Award Abstract # 1763747
SHF: Medium: Training Sparse Neural Networks with Co-Designed Hardware Accelerators: Enabling Model Optimization and Scientific Exploration

NSF Org: CCF
Division of Computing and Communication Foundations
Recipient: UNIVERSITY OF SOUTHERN CALIFORNIA
Initial Amendment Date: July 2, 2018
Latest Amendment Date: June 22, 2020
Award Number: 1763747
Award Instrument: Continuing Grant
Program Manager: Almadena Chtchelkanova
achtchel@nsf.gov
 (703)292-7498
CCF
 Division of Computing and Communication Foundations
CSE
 Directorate for Computer and Information Science and Engineering
Start Date: July 1, 2018
End Date: June 30, 2023 (Estimated)
Total Intended Award Amount: $1,199,849.00
Total Awarded Amount to Date: $1,199,849.00
Funds Obligated to Date: FY 2018 = $758,600.00
FY 2020 = $441,249.00
History of Investigator:
  • Keith Chugg (Principal Investigator)
    chugg@usc.edu
  • Peter Beerel (Co-Principal Investigator)
  • Leana Golubchik (Co-Principal Investigator)
  • Panayiotis Georgiou (Former Co-Principal Investigator)
Recipient Sponsored Research Office: University of Southern California
3720 S FLOWER ST FL 3
LOS ANGELES
CA  US  90033
(213)740-7762
Sponsor Congressional District: 34
Primary Place of Performance: University of Southern California
3740 McClintock Avenue
Los Angeles
CA  US  90089-2565
Primary Place of Performance
Congressional District:
37
Unique Entity Identifier (UEI): G88KLJR3KYT5
Parent UEI:
NSF Program(s): Special Projects - CCF,
Software & Hardware Foundation
Primary Program Source: 01001819DB NSF RESEARCH & RELATED ACTIVIT
01002021DB NSF RESEARCH & RELATED ACTIVIT
Program Reference Code(s): 075Z, 7924, 7942
Program Element Code(s): 287800, 779800
Award Agency Code: 4900
Fund Agency Code: 4900
Assistance Listing Number(s): 47.070

ABSTRACT

Machine learning systems are critical drivers of new technologies such as near-perfect automatic speech recognition, autonomous vehicles, computer vision, and natural language understanding. The underlying inference engine for many of these systems is based on neural networks. Before a neural network can be used for these inference tasks, it must be trained using a data corpus of known input-output pairs. This training process is very computationally intensive with current systems requiring weeks to months of time on graphic processing units (GPUs) or central processing units in the cloud. As more data becomes available, this problem of long training time is further exacerbated because larger, more effective network models become desirable. The theoretical understanding of neural networks is limited, so experimentation and empirical optimization remains the primary tool for understanding deep neural networks and innovating in the field. However, the ability to conduct larger scale experiments is becoming concentrated with a few large entities with the necessary financial and computational resources. Even for those with such resources, the painfully long experimental cycle for training neural networks means that large-scale searches and optimizations over the neural network model structure are not performed. The ultimate goal of this research project is to democratize and distribute the ability to conduct large scale neural network training and model optimizations at high speed, using hardware accelerators. Reducing the training time from weeks to hours will allow researchers to run many more experiments, gaining knowledge into the fundamental inner workings of deep learning systems. The hardware accelerators are also much more energy efficient than the existing GPU-based training paradigm, so advances made in this project can significantly reduce the energy consumption required for neural network training tasks.
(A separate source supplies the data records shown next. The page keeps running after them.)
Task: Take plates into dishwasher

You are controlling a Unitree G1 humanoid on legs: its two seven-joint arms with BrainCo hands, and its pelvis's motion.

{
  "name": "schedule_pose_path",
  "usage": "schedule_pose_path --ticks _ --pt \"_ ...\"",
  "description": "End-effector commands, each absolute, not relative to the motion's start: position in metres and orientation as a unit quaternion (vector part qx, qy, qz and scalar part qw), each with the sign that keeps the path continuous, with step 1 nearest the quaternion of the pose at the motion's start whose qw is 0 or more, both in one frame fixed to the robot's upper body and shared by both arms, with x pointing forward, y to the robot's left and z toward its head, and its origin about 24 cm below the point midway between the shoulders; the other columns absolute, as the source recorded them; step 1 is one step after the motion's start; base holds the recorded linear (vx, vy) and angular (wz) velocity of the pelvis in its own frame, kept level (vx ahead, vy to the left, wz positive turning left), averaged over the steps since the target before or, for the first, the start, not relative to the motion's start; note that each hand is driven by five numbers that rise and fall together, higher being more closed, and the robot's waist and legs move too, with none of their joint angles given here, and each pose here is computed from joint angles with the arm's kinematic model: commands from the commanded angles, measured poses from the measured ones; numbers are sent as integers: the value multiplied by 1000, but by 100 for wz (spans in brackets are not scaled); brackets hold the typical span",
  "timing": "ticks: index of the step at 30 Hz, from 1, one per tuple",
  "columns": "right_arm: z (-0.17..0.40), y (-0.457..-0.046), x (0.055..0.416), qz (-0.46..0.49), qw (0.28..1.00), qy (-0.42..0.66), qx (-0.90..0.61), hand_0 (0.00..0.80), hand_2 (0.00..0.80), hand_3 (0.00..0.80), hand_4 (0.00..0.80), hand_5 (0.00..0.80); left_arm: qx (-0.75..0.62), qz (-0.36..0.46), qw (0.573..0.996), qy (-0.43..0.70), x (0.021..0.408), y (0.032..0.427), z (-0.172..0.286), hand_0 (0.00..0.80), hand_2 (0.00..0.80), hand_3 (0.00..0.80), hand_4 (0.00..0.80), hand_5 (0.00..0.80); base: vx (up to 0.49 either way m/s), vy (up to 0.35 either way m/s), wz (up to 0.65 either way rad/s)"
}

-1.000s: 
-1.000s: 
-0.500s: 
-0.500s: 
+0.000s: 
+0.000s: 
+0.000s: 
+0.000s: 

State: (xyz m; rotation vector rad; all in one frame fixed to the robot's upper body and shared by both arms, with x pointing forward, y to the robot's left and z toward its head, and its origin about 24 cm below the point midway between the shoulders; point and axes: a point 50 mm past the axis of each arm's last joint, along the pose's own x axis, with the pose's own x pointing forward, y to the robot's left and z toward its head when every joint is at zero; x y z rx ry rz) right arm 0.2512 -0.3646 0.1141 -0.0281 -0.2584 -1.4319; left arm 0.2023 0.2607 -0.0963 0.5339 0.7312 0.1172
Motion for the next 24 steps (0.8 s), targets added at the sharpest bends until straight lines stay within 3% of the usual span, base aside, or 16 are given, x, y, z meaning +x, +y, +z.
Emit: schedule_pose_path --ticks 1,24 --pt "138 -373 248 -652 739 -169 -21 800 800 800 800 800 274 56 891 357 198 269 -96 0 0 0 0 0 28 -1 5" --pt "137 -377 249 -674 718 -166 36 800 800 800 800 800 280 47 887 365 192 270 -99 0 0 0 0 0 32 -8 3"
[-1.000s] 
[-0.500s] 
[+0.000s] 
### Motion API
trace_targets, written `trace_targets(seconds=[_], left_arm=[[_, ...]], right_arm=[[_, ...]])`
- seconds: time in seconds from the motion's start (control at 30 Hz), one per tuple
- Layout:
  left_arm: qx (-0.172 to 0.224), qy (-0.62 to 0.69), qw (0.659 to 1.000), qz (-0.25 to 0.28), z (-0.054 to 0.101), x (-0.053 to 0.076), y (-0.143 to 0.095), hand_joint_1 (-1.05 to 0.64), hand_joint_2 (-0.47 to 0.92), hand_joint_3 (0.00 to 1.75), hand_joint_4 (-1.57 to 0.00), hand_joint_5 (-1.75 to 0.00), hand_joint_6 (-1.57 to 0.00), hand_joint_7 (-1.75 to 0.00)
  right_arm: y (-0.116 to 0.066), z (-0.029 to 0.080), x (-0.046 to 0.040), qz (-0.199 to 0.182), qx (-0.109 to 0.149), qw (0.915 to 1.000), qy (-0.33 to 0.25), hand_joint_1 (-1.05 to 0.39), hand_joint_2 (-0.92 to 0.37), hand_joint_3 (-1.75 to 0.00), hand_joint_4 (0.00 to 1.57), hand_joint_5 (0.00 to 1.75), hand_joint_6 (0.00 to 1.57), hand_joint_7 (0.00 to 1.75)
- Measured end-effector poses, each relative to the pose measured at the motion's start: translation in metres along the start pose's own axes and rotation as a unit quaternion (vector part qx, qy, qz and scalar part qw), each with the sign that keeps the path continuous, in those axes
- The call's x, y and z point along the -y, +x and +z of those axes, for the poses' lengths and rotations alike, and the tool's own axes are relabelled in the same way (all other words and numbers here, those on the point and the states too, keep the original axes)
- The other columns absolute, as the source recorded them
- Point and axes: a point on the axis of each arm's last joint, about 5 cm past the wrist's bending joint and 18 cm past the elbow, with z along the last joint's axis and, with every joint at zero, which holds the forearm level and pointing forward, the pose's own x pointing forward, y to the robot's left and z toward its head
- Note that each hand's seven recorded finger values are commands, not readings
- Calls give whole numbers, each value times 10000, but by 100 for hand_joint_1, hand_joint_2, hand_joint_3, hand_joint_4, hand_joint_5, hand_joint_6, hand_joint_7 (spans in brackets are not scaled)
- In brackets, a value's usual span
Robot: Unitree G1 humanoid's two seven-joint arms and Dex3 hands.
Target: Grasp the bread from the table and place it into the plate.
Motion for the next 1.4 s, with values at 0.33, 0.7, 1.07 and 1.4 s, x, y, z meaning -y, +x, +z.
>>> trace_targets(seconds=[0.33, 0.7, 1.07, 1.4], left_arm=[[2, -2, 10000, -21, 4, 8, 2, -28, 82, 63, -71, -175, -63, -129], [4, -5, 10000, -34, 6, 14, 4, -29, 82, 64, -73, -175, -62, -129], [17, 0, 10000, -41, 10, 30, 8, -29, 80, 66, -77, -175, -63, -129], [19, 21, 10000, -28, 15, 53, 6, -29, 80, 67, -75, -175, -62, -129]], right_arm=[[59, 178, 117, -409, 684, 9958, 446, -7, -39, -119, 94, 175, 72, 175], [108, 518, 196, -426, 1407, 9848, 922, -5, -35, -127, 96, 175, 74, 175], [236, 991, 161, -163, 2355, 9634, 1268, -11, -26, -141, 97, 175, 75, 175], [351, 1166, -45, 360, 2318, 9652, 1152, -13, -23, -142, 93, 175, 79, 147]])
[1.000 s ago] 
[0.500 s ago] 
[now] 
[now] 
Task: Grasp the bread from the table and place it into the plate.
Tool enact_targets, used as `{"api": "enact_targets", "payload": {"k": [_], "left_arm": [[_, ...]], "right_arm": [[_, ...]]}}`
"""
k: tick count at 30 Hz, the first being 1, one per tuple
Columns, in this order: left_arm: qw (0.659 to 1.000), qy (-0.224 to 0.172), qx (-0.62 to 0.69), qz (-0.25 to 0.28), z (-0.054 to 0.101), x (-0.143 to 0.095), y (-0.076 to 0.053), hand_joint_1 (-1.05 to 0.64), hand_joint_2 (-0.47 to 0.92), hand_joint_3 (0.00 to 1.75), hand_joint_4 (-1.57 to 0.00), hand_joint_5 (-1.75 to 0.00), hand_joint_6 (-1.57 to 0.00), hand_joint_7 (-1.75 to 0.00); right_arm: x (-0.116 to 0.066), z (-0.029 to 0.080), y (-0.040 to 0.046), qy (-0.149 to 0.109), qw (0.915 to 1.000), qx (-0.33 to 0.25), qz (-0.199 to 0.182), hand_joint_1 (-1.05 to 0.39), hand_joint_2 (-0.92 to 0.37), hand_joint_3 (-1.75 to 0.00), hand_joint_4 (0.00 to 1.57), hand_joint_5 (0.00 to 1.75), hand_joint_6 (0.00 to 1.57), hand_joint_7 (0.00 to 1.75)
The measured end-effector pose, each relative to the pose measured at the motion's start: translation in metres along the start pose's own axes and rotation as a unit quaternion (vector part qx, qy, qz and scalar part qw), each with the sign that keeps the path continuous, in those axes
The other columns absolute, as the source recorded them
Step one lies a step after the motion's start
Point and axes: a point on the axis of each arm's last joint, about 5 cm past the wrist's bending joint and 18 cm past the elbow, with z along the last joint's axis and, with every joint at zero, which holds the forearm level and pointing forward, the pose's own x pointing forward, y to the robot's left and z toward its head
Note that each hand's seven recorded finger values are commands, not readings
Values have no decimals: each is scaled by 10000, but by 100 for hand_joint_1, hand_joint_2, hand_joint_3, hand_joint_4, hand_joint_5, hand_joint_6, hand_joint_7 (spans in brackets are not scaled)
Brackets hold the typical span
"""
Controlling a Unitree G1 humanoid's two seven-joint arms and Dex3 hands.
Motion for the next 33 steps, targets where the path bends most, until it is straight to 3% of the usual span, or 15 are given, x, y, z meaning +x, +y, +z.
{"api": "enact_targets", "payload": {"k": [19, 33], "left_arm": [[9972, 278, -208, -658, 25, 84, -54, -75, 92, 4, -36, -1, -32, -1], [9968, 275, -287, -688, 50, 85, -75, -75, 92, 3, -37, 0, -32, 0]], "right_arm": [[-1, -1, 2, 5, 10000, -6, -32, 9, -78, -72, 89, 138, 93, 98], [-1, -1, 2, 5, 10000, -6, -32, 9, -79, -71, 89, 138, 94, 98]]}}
This project comprises an interdisciplinary research plan that spans theory, hardware architecture and design, software control, and system integration. A new class of neural networks that have pre-defined sparsity is being explored. These sparse neural networks are co-designed with a very flexible, high-speed, energy-efficient hardware architecture that maximizes circuit speed for any model size in a given Field Programmable Gate Array (FPGA) chip. This algorithm-hardware co-design is a key research theme that differentiates this approach from previous research that enforces some sparsity during the training process in a manner incompatible with parallel hardware acceleration. In particular, the proposed architecture operates on each network layer simultaneously, executing the forward- and back-propagation in parallel and pipelined fully across layers. With high precision arithmetic, a speed-up of about 5X relative to GPUs is expected. Using log-domain arithmetic, these gains are expected to increase to 100X or larger. Software and algorithms are being developed to manage multiple FPGA boards, simplifying and automating the model search and training process. These algorithms exploit the ability to reconfigure the FPGAs to trade speed for accuracy, a capability lacking in GPUs. These software tools will also serve as a bridge to popular Python libraries used by the machine learning community.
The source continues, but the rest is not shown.